Task requirements: Records follow. Print exactly the lines from the one that has "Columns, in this" through the one that has "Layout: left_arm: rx", inclusive, and omit the pictures.

------------------------------------------------------------------------

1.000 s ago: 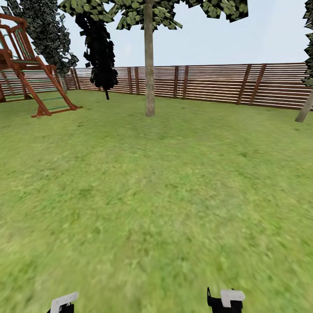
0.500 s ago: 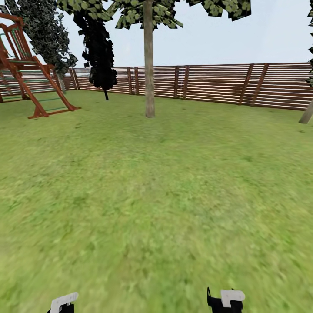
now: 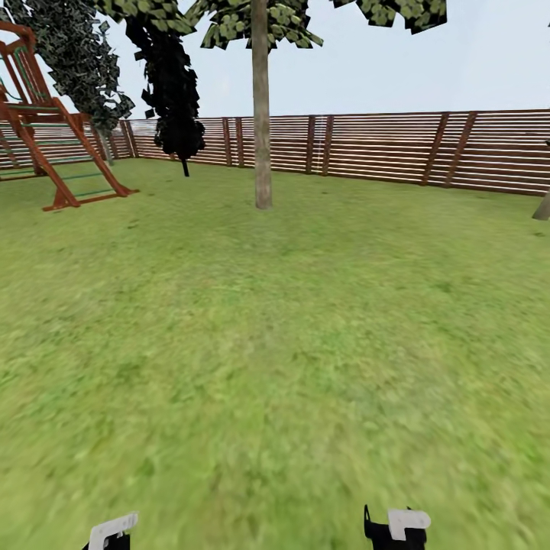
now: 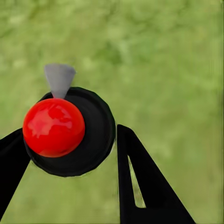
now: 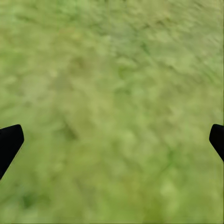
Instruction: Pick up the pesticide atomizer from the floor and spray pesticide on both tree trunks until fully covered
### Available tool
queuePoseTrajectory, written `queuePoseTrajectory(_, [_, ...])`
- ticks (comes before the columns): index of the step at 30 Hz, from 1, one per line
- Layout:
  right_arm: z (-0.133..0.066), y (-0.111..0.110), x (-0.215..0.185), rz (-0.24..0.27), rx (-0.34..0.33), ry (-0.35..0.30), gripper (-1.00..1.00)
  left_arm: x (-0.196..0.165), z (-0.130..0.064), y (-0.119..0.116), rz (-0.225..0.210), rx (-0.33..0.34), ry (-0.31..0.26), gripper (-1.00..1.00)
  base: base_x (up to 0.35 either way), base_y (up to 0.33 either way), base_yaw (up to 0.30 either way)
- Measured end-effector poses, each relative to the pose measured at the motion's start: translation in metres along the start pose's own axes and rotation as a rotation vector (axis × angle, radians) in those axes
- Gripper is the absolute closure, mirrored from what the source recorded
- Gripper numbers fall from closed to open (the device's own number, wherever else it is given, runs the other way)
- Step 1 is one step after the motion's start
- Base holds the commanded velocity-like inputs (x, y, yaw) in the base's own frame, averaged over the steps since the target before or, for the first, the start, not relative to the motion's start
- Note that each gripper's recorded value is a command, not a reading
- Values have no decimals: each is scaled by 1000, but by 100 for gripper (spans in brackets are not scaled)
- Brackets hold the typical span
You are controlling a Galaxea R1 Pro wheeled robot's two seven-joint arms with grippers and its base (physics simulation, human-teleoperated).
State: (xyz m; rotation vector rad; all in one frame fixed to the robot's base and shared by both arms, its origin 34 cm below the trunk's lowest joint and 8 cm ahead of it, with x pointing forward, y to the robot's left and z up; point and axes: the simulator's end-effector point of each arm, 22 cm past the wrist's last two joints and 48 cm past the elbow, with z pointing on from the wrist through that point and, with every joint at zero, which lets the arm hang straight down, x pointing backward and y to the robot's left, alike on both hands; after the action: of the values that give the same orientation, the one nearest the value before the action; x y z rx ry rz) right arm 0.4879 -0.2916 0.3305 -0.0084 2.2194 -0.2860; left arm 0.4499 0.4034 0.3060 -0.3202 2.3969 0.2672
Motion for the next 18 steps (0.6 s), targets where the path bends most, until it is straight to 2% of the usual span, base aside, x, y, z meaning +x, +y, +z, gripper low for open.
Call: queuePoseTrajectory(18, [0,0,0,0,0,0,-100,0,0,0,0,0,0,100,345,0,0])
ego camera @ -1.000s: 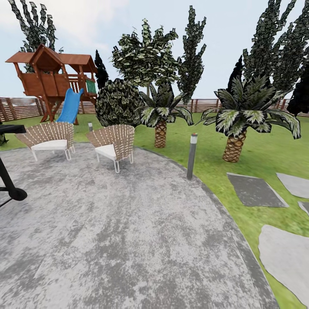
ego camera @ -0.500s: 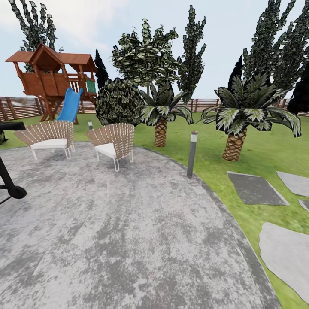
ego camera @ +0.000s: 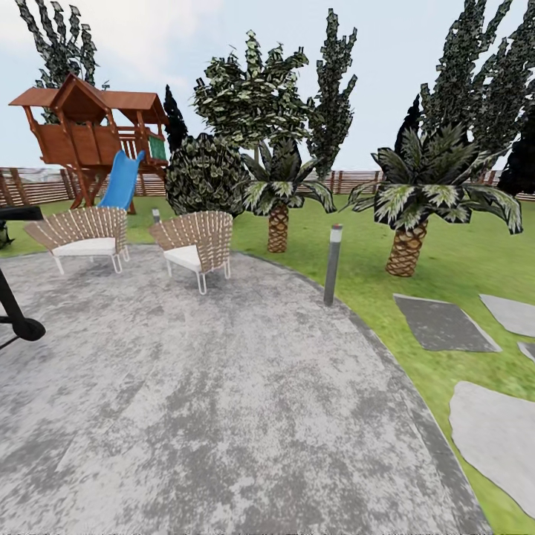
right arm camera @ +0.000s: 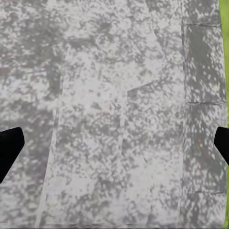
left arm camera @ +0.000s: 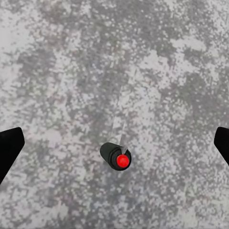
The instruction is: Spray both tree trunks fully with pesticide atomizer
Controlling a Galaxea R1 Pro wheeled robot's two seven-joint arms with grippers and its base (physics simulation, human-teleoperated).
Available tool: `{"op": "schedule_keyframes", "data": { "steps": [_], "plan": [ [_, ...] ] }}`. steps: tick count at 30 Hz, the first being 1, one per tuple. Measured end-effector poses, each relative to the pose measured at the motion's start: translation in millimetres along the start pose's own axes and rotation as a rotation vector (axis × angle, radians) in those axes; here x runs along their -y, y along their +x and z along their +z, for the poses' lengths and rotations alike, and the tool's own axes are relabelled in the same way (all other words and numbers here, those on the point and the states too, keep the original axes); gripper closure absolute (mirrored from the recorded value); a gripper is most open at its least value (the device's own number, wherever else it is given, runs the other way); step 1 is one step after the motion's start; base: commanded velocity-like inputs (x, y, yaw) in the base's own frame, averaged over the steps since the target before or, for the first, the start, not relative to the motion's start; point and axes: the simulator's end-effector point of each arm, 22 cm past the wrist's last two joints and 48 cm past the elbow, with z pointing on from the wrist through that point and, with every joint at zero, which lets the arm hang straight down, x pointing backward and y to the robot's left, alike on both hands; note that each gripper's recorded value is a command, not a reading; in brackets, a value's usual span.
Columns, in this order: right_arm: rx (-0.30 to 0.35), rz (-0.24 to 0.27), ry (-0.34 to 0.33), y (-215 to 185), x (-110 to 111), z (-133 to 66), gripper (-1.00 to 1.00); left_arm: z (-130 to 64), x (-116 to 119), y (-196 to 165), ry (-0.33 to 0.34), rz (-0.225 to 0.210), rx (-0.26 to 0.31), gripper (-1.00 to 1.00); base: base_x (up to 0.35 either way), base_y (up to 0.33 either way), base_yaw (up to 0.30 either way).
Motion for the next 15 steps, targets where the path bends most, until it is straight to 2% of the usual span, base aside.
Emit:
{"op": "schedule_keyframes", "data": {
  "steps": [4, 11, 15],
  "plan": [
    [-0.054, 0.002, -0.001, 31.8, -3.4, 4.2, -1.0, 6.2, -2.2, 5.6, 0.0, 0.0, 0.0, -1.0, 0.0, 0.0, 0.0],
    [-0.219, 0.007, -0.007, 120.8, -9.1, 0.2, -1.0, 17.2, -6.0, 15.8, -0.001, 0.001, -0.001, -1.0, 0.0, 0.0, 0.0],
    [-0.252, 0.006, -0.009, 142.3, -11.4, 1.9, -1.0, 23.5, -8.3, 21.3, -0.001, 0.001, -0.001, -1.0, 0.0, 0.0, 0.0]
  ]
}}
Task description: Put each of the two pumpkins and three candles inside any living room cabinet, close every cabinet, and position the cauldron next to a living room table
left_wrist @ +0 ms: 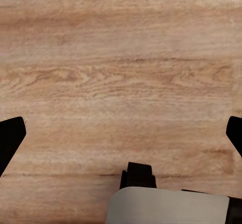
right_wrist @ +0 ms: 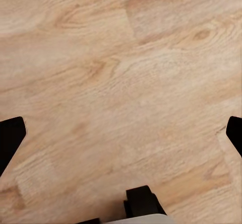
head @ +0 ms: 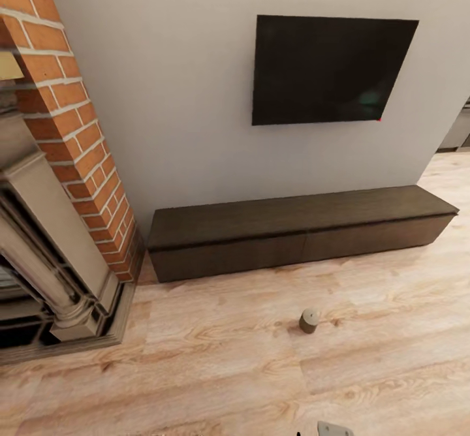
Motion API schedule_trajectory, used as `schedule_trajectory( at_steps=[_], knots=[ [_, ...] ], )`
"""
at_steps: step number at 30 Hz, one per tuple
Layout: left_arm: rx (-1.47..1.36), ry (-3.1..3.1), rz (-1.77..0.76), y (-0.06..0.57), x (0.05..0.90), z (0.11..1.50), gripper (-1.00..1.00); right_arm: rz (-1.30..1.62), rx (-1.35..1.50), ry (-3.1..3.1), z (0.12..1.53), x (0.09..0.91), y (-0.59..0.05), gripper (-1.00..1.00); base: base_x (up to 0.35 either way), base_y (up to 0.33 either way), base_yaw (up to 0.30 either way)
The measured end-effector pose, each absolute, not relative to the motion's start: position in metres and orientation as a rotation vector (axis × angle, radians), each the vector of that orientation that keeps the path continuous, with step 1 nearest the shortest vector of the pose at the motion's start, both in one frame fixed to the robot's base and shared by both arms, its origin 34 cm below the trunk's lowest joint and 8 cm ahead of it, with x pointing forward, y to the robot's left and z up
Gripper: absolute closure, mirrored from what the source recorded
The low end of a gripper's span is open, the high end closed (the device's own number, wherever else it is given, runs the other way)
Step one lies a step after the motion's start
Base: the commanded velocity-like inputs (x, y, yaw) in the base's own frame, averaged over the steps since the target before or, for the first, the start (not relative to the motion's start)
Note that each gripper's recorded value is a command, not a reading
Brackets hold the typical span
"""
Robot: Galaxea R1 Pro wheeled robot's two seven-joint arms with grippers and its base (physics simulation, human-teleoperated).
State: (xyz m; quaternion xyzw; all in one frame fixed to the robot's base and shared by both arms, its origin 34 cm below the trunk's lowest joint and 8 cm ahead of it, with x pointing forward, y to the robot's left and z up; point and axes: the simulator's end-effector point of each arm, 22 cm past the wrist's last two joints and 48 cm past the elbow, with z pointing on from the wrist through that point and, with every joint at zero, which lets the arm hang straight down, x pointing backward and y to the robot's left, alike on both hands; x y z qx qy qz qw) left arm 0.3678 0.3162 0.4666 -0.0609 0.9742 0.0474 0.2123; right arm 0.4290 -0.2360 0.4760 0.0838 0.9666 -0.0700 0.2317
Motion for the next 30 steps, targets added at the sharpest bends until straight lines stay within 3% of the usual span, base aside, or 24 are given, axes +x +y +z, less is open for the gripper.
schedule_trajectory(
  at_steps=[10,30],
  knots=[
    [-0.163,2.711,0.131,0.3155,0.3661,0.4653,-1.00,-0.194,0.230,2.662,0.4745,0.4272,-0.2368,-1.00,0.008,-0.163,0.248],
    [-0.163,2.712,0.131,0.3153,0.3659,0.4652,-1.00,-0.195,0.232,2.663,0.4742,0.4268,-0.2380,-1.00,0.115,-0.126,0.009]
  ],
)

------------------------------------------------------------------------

Solution to the exercise:
Columns, in this order: right_arm: rx (-0.30 to 0.35), rz (-0.24 to 0.27), ry (-0.34 to 0.33), y (-215 to 185), x (-110 to 111), z (-133 to 66), gripper (-1.00 to 1.00); left_arm: z (-130 to 64), x (-116 to 119), y (-196 to 165), ry (-0.33 to 0.34), rz (-0.225 to 0.210), rx (-0.26 to 0.31), gripper (-1.00 to 1.00); base: base_x (up to 0.35 either way), base_y (up to 0.33 either way), base_yaw (up to 0.30 either way).
Motion for the next 15 steps, targets where the path bends most, until it is straight to 2% of the usual span, base aside.
Emit:
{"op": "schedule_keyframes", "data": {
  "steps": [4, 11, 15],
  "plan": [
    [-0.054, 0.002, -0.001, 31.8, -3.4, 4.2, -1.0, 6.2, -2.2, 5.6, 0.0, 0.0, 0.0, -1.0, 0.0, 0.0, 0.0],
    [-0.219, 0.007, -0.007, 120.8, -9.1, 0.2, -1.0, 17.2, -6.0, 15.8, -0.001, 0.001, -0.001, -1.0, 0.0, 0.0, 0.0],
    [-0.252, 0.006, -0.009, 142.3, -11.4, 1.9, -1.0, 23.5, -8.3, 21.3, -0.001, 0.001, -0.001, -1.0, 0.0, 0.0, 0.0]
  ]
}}
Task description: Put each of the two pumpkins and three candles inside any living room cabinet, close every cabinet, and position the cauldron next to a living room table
left_wrist @ +0 ms: 
right_wrist @ +0 ms: 
head @ +0 ms: 
Motion API schedule_trajectory, used as `schedule_trajectory( at_steps=[_], knots=[ [_, ...] ], )`
"""
at_steps: step number at 30 Hz, one per tuple
Layout: left_arm: rx (-1.47..1.36), ry (-3.1..3.1), rz (-1.77..0.76), y (-0.06..0.57), x (0.05..0.90), z (0.11..1.50), gripper (-1.00..1.00); right_arm: rz (-1.30..1.62), rx (-1.35..1.50), ry (-3.1..3.1), z (0.12..1.53), x (0.09..0.91), y (-0.59..0.05), gripper (-1.00..1.00); base: base_x (up to 0.35 either way), base_y (up to 0.33 either way), base_yaw (up to 0.30 either way)

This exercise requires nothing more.